Am I all wrong on that? Is there a fairly easy way to use these? Thanks for any insight you, or anyone else, can give. I appreciate it.


----------



## sunnydayz (Jun 22, 2007)

I use the stackable ones and put an inventory list in each one so that I can keep track of when I need to reorder. There are also ones that are made like pullout drawers too if you dont want to stack them. I dont think they are as big but they would probably work also.


----------



## stuffnthingz (Oct 1, 2007)

I tried stacking rubbermaid containers but the shirts got very wrinkled and it was a pain to dig to the bottom so now I have re used a tall narrow 5 shelf stand that is just large enough for me to stack individually folded two stacks side by side in my office. This gives me easy access to them. For traveling to shows I have switched to shallow under bed containers rather than the deep containers.


----------



## kippygirl12 (Nov 9, 2007)

Hi, I also use those big, clear plastic tubs, Walmart has the cheapest price and they are stackable. I write the sizes on the outside with a permanent marker. I use one big for each size, keeping approximately 30 shirts of each size on hand. I have the even bigger/longer ones for sweatshirts and long sleeve, but keep all the kids/youth sizes in just 2 tubs. 
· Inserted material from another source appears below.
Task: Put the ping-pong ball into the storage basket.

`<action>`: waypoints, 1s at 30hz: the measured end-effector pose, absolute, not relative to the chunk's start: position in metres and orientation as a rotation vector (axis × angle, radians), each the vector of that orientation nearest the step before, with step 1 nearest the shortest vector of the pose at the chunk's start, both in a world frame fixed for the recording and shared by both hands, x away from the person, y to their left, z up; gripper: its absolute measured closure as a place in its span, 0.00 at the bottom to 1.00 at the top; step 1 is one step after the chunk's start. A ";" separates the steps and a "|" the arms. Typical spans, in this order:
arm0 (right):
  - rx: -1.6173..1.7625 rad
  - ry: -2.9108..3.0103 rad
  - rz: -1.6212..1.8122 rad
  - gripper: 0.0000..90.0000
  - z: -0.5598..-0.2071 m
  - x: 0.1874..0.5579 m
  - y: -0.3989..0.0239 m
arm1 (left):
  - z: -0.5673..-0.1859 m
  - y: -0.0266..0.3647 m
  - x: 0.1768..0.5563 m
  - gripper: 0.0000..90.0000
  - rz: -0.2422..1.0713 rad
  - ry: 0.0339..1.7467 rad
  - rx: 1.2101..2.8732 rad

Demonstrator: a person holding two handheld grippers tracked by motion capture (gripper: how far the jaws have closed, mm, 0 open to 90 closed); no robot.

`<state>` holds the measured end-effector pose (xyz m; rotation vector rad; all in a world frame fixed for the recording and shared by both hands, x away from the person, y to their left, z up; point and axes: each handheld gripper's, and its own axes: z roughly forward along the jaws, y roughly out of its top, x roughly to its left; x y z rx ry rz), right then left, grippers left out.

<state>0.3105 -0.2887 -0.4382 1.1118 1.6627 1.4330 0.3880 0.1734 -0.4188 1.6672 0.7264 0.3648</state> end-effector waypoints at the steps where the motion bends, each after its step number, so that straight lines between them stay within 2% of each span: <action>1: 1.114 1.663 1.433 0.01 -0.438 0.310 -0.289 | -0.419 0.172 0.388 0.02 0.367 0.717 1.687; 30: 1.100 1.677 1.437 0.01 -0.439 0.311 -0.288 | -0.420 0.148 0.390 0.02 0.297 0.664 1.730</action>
Yes, I do stack them, but put the most used sizes on the top, S, M, L, 1X, 2X, large sizes on the bottom. There are times, when doing big orders you have to move them around, but for the most part, I am only doing 5-10 t's/day for website, Ebay sales. 
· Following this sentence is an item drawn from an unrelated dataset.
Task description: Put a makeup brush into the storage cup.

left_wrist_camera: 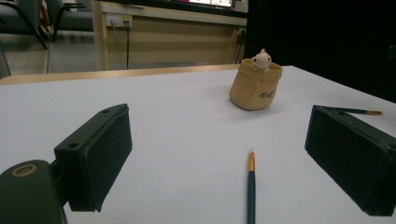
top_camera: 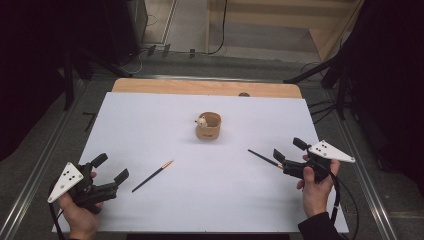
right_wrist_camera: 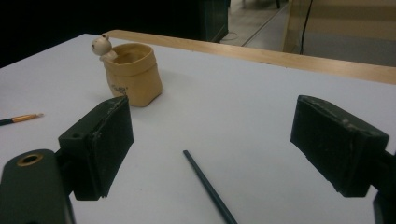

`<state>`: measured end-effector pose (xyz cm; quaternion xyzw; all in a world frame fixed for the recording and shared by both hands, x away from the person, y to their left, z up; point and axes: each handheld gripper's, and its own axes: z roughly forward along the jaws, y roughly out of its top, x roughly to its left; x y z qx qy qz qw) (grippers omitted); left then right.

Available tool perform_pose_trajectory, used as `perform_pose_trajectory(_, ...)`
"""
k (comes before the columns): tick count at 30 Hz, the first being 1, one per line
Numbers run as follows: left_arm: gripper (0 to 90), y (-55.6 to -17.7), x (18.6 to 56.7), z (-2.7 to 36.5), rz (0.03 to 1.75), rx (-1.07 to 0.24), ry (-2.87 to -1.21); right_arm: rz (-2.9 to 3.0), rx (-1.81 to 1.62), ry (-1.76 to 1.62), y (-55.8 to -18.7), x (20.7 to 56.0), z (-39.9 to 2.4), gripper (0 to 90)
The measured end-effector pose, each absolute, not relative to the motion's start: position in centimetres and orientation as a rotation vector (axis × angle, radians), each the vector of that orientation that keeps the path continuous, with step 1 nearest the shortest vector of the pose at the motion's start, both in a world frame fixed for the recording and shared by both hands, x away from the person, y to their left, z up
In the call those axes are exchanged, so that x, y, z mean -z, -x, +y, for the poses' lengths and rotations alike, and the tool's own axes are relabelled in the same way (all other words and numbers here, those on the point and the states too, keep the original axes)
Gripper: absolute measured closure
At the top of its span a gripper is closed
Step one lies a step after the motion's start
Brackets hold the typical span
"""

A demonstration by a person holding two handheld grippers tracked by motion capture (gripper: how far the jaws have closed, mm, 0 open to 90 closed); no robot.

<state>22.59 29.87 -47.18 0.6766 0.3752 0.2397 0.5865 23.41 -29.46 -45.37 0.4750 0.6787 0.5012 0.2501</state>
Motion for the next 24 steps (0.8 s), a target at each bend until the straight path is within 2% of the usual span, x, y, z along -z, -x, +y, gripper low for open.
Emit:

I also strung 10 lb weight chain from the basement ceiling to hang the shirts on hangers to cool some before bagging. **This has been a HUGE necessity. 
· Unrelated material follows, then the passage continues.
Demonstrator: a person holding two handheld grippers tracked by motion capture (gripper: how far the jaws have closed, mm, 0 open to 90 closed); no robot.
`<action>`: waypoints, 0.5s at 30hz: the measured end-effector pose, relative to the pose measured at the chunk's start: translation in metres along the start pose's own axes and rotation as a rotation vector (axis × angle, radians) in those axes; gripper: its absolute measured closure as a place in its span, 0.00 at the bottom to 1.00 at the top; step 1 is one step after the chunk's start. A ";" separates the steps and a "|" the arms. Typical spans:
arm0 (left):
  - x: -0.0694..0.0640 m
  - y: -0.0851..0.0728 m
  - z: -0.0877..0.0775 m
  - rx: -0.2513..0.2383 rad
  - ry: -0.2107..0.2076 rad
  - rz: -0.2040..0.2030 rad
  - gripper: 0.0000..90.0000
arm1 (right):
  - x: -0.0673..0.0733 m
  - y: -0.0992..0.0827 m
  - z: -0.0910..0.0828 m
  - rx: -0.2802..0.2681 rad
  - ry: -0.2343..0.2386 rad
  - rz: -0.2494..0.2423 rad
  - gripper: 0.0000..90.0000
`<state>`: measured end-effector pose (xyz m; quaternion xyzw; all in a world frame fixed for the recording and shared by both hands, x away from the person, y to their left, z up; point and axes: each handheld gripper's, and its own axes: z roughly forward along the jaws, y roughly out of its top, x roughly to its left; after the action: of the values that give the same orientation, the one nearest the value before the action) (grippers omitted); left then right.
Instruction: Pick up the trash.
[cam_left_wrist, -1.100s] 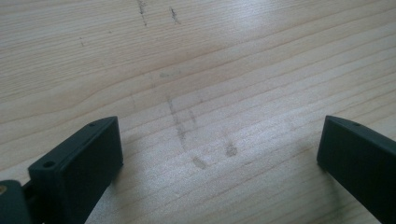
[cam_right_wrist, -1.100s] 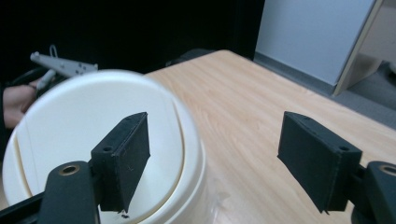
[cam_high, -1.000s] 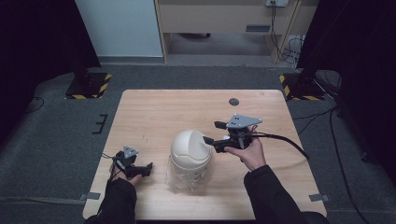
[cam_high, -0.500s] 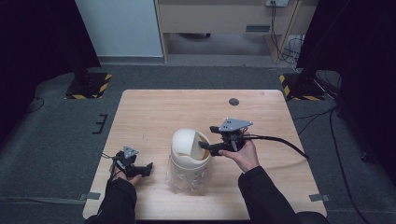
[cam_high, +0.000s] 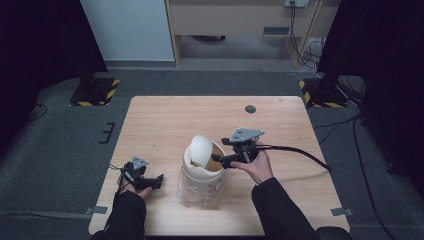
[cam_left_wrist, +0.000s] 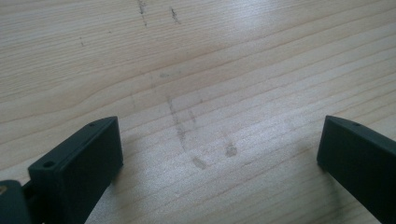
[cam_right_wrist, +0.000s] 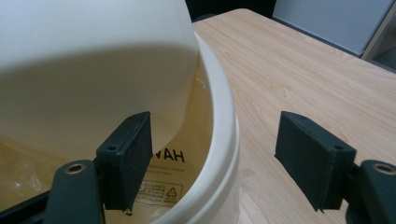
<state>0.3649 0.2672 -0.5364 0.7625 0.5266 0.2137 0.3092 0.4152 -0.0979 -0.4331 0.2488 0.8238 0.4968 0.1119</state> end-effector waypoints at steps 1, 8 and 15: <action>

In addition, I purhcased an inexpensive 6' folding table that I use to address mailing envelopes and for folding the finished product. 

Gail


----------



## Girlzndollz (Oct 3, 2007)

Girlzndollz said:


> I came home and emptied out one of those 6 ft shelving cases you get @ Walmart for $30 and folded mine and put them in there.


 
Dear Mike, 
You write fast, I read fast, sorry, I missed the part about being 4 ft. My shelves are varied in arrangement. The one with the most height (about 18") is holding over 60 tees right now, and it is about half full. The other 5 shelves are empty. I just wanted to give you an idea of the storage I'm getting. Best wishes.
Kelly


----------



## Girlzndollz (Oct 3, 2007)

kippygirl12 said:


> I also strung 10 lb weight chain from the basement ceiling to hang the shirts on hangers to cool some before bagging. **This has been a HUGE necessity.
> 
> In addition, I purhcased an inexpensive 6' folding table that I use to address mailing envelopes and for folding the finished product.
> 
> Gail


Yep, I agree, these were also big issues for me. To solve my probs, I installed one of those wire shelves that are capable of also handling hangers above a similar 6 foot table. I grabbed my 6 ft. wooden curtain rod, flung off the curtains and mounted the wooden rod on the wall above the table top about 18". This rod now has my unruly polybags hanging over it. (I can't tell you what a relief it is to have them up and out of the way. I can keep an eye on supplies and they fit side by side, instead of stacked. I keep 5 sizes and they all fit across.) The printer I use for shipping labels is there, too.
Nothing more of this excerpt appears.